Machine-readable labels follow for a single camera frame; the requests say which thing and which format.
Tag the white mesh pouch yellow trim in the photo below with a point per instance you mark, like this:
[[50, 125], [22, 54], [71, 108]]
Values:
# # # # #
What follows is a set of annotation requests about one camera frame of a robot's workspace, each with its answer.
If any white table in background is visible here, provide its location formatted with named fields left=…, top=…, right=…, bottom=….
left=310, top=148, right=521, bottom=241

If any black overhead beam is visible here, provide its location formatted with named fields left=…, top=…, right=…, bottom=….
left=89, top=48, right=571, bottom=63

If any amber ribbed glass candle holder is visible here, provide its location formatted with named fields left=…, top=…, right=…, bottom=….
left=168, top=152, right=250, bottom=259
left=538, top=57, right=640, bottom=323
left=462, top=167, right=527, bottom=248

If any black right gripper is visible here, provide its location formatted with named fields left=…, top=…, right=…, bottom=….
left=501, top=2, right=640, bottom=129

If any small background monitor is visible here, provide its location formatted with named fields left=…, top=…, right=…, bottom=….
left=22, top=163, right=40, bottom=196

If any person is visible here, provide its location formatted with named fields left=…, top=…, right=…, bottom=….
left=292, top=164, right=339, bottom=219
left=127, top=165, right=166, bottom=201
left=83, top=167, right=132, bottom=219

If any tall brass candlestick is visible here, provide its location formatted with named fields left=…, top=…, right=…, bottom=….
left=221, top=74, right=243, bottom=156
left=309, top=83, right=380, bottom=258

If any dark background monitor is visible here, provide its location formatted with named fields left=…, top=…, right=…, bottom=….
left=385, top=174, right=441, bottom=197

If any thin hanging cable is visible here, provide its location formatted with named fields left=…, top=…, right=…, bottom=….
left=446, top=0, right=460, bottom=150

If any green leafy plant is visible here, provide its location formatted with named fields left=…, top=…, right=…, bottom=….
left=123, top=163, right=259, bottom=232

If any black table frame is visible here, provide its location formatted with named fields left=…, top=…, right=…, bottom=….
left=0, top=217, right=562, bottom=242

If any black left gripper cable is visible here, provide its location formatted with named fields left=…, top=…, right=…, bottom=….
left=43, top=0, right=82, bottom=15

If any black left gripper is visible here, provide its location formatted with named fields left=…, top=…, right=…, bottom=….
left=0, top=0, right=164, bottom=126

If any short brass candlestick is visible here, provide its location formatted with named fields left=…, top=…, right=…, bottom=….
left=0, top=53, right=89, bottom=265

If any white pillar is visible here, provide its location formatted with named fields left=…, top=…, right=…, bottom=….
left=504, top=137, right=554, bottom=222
# # # # #
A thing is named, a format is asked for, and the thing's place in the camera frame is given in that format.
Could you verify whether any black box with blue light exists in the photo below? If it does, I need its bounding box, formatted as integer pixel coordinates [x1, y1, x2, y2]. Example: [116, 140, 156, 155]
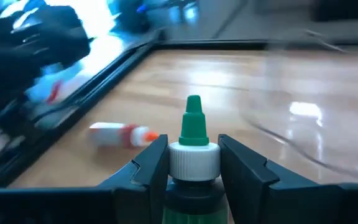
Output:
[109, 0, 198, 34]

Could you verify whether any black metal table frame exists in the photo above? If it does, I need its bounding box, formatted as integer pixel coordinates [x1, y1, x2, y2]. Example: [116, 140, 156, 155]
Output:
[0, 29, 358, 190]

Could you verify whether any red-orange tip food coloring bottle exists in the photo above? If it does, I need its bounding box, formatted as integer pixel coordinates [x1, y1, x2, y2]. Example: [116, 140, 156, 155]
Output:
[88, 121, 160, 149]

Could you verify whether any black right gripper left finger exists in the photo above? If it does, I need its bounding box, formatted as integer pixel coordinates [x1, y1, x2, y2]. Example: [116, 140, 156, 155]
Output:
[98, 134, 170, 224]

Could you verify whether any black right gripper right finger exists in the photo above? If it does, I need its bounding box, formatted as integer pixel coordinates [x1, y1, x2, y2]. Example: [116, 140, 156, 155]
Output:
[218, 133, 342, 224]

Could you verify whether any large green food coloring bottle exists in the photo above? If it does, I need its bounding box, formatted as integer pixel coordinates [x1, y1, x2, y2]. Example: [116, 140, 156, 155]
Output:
# # # # #
Directions :: Give back, exactly and without pictures, the stretch of the records above from the line containing "A thing is named, a" through the line containing "Could you verify whether any black right gripper right", with both end lines included.

Exercise result ::
A thing is named, a format is asked for, and the thing's place in the camera frame is given in that format.
Could you verify whether any black box with blue light exists in the photo below? If it does, I need its bounding box, formatted as integer pixel coordinates [x1, y1, x2, y2]. Example: [116, 140, 156, 155]
Output:
[109, 0, 198, 34]

Could you verify whether any black metal table frame exists in the photo above? If it does, I need its bounding box, formatted as integer pixel coordinates [x1, y1, x2, y2]. Example: [116, 140, 156, 155]
Output:
[0, 29, 358, 190]

Could you verify whether any red-orange tip food coloring bottle exists in the photo above? If it does, I need its bounding box, formatted as integer pixel coordinates [x1, y1, x2, y2]. Example: [116, 140, 156, 155]
Output:
[88, 121, 160, 149]

Could you verify whether any black right gripper left finger exists in the photo above? If it does, I need its bounding box, formatted as integer pixel coordinates [x1, y1, x2, y2]. Example: [116, 140, 156, 155]
Output:
[98, 134, 170, 224]

Could you verify whether any black right gripper right finger exists in the photo above? If it does, I need its bounding box, formatted as integer pixel coordinates [x1, y1, x2, y2]. Example: [116, 140, 156, 155]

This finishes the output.